A tragic tale unfolds as a cannabis cultivator met a harrowing end, enduring four hours of torment before his innocent children. The jury received a harrowing account of the events.
Brian Waters, aged 44, endured a brutal assault at Burnt House Farm in Tabley, near Knutsford, Cheshire, back in June 2003. His attackers subjected him to beatings, bondage, and even suspended him upside down, all while his two children helplessly witnessed the horror.
Christopher Guest More Jr., who was discovered residing in Malta under an alias in 2019, stands accused in Chester Crown Court as one of the assailants who partook in this heinous act.
The 43-year-old undercover television researcher staunchly denies any involvement in Mr. Waters’ murder, as well as in the conspiracy to inflict grievous bodily harm upon him and another man, Suleman Razak, who also fell victim to torture.
According to testimony, the motive behind the attack stemmed from a £20,000 drugs debt.

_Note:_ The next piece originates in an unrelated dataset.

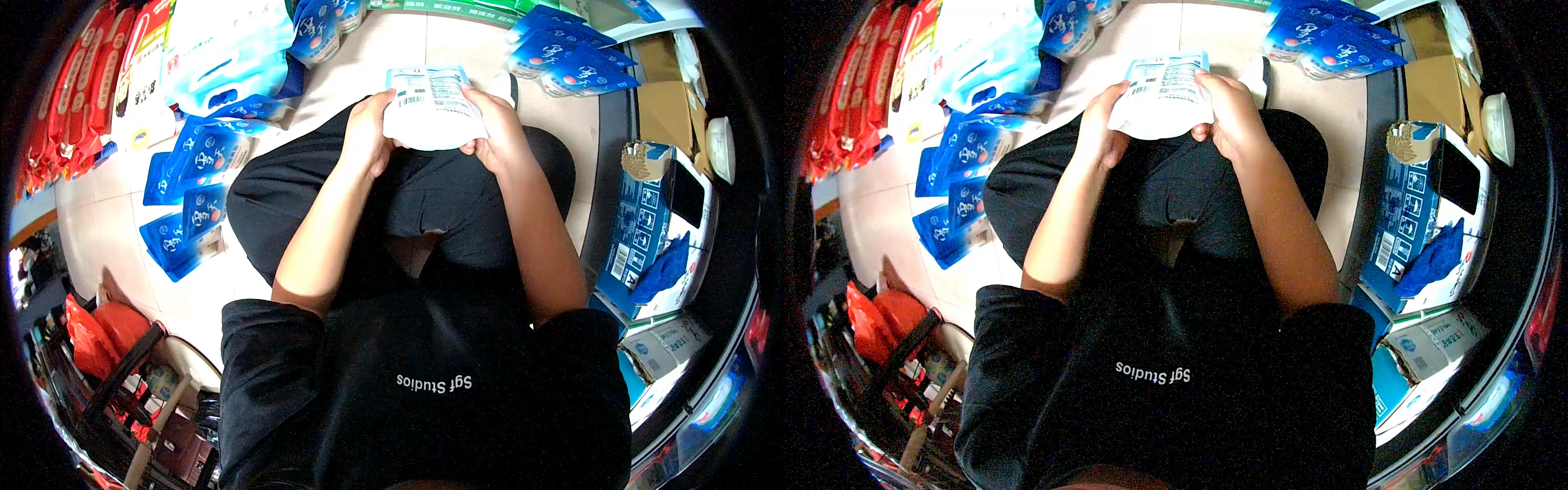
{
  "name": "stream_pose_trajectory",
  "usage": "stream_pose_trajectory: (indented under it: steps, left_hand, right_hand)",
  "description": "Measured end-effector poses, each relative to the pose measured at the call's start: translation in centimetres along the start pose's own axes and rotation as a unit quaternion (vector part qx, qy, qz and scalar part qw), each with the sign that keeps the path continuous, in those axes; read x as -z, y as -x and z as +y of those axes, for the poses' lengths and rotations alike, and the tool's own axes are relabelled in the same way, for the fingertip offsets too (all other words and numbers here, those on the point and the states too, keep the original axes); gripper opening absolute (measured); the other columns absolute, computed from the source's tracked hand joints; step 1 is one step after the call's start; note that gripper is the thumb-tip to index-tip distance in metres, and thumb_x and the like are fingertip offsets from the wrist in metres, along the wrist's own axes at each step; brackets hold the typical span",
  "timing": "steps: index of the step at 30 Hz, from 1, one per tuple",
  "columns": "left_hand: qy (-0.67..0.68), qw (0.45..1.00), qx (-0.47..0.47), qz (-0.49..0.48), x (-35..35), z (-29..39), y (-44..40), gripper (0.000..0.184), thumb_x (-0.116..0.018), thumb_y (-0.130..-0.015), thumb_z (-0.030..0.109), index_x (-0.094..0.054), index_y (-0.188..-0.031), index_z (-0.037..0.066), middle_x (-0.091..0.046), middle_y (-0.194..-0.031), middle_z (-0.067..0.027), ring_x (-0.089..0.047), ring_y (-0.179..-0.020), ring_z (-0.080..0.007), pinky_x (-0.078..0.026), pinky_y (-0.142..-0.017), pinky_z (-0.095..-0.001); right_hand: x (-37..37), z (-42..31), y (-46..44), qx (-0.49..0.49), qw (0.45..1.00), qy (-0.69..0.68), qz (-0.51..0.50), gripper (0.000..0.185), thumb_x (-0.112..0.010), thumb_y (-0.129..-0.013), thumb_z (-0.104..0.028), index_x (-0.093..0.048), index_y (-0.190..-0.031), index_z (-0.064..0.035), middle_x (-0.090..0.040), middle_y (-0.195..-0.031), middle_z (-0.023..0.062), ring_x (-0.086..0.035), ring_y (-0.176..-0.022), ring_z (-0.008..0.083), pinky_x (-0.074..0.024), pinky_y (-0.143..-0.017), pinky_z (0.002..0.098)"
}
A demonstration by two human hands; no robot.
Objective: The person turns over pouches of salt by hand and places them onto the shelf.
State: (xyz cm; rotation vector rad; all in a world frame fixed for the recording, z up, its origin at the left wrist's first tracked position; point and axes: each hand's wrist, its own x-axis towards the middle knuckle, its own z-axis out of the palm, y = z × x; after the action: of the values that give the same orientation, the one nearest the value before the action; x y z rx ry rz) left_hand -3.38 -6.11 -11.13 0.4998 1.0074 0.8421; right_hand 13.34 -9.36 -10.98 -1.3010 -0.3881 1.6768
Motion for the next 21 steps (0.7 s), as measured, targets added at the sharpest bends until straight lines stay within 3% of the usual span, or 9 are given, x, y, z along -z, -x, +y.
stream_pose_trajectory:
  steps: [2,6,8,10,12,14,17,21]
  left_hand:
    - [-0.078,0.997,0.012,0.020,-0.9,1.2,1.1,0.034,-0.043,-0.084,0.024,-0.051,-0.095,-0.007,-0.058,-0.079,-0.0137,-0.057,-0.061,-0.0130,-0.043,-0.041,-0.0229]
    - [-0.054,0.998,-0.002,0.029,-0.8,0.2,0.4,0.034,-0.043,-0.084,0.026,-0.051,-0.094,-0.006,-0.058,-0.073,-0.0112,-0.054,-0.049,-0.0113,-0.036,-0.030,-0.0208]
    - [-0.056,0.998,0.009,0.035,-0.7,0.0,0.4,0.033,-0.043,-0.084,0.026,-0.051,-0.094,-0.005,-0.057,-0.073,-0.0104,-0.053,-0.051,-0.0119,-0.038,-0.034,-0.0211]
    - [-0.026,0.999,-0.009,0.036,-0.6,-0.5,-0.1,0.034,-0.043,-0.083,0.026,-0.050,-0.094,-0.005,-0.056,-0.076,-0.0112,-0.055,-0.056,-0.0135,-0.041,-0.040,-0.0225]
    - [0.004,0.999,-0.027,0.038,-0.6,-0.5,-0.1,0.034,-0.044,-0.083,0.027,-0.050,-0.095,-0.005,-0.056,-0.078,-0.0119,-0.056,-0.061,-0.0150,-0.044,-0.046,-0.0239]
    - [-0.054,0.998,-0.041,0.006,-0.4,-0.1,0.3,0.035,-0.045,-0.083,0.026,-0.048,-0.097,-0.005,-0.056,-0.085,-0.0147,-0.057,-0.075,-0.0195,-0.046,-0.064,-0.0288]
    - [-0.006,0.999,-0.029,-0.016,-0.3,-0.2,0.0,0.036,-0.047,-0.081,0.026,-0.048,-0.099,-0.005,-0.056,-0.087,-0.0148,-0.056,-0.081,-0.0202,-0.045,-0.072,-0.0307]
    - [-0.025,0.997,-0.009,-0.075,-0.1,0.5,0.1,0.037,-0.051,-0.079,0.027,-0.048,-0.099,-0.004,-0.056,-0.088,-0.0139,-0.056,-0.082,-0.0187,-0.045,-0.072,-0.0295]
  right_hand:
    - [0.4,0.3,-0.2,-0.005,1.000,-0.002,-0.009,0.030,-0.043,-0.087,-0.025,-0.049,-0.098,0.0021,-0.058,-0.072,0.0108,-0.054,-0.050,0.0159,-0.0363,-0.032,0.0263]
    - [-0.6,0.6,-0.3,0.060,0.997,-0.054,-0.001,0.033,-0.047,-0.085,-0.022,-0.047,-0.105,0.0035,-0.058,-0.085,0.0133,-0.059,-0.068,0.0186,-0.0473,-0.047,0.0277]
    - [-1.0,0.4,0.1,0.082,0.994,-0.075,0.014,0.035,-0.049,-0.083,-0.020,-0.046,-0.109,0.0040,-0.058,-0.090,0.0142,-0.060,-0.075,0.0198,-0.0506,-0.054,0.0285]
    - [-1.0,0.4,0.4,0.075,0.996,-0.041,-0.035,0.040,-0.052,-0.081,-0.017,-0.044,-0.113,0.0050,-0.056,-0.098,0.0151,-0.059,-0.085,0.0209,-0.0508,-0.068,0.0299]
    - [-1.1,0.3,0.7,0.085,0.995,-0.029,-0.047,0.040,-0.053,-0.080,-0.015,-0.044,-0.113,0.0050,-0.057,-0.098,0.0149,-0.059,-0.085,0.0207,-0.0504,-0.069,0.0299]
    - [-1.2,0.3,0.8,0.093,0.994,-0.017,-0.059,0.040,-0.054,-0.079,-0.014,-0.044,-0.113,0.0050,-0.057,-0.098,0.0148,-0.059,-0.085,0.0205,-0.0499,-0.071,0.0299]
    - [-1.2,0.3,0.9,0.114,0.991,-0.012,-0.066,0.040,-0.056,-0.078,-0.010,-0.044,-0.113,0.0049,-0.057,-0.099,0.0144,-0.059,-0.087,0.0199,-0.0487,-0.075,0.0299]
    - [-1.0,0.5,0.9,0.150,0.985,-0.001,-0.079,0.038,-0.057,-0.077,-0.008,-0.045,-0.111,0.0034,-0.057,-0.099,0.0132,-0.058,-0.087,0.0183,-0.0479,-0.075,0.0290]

In a chilling account, Mr. Razak, who used to work at the cannabis farm alongside the Waters family, detailed the horrifying sequence of events. He recounted being bound and suspended from rafters before being submerged in a barrel filled with fluid. Additionally, he had plant food poured over his body and endured the excruciating pain of being set alight with a pillowcase over his head, followed by being subjected to a staple gun on his feet and body.
Furthermore, the court was informed that Mr. Waters was later led into the farm’s cow shed where he was mercilessly beaten with garden canes while hanging upside down, and repeatedly struck with canes and a metal bar.
As the events escalated, Mr. Waters found himself tied to a chair, where his attackers callously placed a binbag over his head and set it ablaze, causing it to fuse onto his head.
Even more heart-wrenching was the presence of Mr. Waters’ children, Gavin, 25 at the time, and Natalie, who had just turned 21 the day before the tragedy. They arrived at the farm only to be captured by the gang, and in their desperation, the assailants demanded, “Where’s the money?”
Natalie recounted the horror of hearing her father pleading for breath. She frantically urged that her father needed immediate medical attention due to his lung ailment, but her pleas fell on deaf ears.
Eventually, she witnessed her father being released from his restraints and carried out of the shed, appearing completely limp.
Meanwhile, at the family home in Nantwich, Mr. Waters’ wife, Julie, faced her own ordeal as the attackers invaded her house, searching for money. Finding nothing, they forcibly took her in a car and brought her to the farm.
The jury learned that Mr. Waters owed money to a drug dealer named John Wilson, who, along with two other individuals, had already been convicted of Mr. Waters’ murder.
The prosecution maintains that Mr. More allegedly played a role in assisting Wilson in locating Mr. Waters’ cannabis farm and participated in the theft of cannabis and equipment from the premises.